Action item:
Beginning with the line that contains "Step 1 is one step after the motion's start", output each line below exactly through the last one, both included, and nothing else.

Information supplied:
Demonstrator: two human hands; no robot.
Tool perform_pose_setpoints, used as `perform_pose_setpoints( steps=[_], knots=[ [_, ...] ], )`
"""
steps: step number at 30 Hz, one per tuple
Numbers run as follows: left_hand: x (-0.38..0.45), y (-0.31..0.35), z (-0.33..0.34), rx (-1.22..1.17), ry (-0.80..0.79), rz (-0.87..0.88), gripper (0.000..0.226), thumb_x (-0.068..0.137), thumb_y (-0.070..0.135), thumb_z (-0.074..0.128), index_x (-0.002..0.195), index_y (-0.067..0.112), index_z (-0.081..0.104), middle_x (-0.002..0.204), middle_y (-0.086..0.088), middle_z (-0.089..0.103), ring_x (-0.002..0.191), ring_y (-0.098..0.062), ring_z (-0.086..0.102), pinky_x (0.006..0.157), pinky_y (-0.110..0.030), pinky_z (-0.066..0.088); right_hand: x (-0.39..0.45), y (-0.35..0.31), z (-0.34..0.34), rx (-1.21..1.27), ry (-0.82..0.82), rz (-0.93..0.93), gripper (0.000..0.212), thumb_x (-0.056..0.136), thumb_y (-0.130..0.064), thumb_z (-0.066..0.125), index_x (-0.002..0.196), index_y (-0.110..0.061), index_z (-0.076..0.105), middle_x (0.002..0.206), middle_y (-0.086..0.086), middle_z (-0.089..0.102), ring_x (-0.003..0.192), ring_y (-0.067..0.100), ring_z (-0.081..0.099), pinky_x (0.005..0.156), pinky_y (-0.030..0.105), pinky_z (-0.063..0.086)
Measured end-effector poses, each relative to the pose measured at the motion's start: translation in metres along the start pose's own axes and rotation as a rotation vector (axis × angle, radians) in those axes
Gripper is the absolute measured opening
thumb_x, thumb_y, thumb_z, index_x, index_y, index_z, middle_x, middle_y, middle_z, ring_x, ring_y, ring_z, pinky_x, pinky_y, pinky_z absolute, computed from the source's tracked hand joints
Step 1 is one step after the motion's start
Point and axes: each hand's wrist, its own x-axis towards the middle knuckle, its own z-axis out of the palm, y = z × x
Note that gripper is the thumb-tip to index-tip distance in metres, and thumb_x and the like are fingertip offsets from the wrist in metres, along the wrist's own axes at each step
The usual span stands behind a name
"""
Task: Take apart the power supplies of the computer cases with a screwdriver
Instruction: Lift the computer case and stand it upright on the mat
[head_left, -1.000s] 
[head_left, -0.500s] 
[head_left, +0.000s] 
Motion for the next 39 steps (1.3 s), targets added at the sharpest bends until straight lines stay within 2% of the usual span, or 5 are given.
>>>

Output for this exercise:
Step 1 is one step after the motion's start
Point and axes: each hand's wrist, its own x-axis towards the middle knuckle, its own z-axis out of the palm, y = z × x
Note that gripper is the thumb-tip to index-tip distance in metres, and thumb_x and the like are fingertip offsets from the wrist in metres, along the wrist's own axes at each step
The usual span stands behind a name
"""
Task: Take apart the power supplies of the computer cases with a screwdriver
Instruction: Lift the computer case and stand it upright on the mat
[head_left, -1.000s] 
[head_left, -0.500s] 
[head_left, +0.000s] 
Motion for the next 39 steps (1.3 s), targets added at the sharpest bends until straight lines stay within 2% of the usual span, or 5 are given.
>>>

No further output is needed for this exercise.